How the great-grandfather of several PHS students discovered a Nazi death camp
Pages of pictures from Arley George’s “Our Many Blessings” depict the horrors of WWII.
Pages of pictures from Arley George’s “Our Many Blessings” depict the horrors of WWII.
Arley George

During World War II, the Nazis committed many acts of vile hatred and disgust at concentration Camps. With the exception of Auschwitz, few people remember what the camps were called, and even fewer have heard stories about those camps. However, junior Dawson George knows all about Buchenwald Concentration Camp.

George’s great-grandpa, Arley Wallace George, witnessed the camp in Weimar, Germany, firsthand. He recounts the memory in his book, “Our Many Blessings.”

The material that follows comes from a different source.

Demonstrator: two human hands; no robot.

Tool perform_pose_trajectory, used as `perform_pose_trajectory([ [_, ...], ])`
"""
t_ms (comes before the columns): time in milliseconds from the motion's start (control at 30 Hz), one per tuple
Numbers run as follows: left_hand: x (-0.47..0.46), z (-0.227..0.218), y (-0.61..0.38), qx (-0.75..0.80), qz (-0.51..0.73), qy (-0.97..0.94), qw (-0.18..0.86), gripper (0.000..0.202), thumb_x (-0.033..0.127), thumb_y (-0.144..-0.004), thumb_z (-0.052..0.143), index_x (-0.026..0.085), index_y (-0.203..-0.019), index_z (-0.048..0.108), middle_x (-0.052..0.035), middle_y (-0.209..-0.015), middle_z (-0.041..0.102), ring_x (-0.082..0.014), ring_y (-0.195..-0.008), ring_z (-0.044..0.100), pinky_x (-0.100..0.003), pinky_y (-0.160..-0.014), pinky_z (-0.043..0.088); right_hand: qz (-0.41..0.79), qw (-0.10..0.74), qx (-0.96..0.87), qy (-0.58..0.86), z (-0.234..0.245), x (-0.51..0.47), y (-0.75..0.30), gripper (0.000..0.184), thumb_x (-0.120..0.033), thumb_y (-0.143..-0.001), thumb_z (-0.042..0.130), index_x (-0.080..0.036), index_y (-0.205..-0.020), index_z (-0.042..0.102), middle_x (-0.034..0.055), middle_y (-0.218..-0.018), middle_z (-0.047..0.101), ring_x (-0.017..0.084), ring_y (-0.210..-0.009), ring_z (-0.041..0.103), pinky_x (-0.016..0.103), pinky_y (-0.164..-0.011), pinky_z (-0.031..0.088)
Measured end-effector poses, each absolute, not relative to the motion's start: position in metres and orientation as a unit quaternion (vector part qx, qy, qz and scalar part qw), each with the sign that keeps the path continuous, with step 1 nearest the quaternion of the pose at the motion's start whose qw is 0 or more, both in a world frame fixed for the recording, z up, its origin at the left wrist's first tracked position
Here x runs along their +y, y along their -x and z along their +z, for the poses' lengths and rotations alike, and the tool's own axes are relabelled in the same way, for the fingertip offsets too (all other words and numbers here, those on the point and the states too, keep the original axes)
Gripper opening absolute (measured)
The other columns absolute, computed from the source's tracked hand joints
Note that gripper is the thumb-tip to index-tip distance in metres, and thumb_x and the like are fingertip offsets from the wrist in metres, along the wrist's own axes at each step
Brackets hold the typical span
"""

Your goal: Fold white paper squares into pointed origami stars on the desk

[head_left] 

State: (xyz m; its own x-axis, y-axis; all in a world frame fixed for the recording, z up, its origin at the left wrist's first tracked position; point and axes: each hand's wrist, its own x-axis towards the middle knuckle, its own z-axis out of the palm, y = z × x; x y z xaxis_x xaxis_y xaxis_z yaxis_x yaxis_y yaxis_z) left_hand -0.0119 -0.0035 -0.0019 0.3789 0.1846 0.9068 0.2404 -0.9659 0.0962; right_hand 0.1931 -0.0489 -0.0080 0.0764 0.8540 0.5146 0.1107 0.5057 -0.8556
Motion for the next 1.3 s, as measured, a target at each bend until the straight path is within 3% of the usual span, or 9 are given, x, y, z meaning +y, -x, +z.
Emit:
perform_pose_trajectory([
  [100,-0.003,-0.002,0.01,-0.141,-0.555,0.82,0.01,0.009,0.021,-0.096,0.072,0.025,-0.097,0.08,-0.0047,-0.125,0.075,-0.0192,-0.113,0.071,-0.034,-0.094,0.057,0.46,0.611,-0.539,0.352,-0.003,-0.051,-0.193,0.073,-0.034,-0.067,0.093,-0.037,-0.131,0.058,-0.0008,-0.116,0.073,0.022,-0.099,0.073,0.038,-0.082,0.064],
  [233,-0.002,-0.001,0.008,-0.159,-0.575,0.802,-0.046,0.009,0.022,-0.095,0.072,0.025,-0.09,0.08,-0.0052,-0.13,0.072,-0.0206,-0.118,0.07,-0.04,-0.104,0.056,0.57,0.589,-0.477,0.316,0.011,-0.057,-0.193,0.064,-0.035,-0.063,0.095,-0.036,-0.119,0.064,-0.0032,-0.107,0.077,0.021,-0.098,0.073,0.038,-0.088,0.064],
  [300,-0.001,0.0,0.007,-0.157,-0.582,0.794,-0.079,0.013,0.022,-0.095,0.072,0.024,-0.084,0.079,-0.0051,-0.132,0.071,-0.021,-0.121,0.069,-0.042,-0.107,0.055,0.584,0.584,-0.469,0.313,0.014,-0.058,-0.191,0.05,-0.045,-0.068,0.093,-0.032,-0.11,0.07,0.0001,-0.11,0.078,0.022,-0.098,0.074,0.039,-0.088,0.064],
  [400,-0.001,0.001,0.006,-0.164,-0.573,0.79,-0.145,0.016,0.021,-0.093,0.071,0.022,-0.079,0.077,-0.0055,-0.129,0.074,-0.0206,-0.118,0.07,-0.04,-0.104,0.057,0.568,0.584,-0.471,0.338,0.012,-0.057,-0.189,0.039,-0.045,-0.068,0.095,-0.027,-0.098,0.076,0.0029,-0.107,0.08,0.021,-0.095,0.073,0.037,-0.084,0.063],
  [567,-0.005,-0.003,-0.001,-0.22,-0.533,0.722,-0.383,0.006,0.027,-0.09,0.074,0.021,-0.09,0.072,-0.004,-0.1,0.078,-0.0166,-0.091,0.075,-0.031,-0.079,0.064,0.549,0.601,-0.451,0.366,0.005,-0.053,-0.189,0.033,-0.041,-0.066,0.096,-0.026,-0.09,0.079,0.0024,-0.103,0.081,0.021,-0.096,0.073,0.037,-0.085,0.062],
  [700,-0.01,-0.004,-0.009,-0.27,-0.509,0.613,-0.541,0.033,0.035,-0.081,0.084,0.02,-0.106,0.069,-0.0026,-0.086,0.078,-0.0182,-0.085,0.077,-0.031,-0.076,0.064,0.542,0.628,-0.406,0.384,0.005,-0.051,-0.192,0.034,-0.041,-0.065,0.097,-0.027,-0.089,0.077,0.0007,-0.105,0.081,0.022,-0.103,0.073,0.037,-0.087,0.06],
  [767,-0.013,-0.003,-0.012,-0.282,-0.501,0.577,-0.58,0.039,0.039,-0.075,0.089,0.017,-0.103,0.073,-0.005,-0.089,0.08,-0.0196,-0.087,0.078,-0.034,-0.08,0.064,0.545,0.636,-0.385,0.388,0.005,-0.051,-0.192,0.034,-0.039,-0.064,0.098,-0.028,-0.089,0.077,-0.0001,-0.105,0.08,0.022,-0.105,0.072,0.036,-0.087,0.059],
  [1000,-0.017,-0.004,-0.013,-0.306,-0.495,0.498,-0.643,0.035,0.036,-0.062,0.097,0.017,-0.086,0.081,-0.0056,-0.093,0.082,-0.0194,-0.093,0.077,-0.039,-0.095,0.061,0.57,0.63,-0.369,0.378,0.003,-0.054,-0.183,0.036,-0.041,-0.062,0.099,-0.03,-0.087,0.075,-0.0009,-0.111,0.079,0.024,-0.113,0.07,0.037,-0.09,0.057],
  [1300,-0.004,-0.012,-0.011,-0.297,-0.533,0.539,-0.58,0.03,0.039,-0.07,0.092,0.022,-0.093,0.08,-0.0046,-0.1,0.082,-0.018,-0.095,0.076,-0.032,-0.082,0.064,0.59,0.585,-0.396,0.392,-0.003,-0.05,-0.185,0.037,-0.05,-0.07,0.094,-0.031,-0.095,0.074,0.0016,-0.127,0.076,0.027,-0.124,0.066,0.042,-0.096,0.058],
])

“In the spring of 1945 while I was returning to camp from delivering a man to a hospital some 150 miles away, I got lost,” A. George wrote in his book. “I turned off the main highway onto a tarred road, but after I had gone some distance, the road ended at a camp. At one glance, I knew it was a German prison camp.”

Dawson George recounts his great-grandfather’s experiences during World War II in Holocaust literature class. (Amy Moore)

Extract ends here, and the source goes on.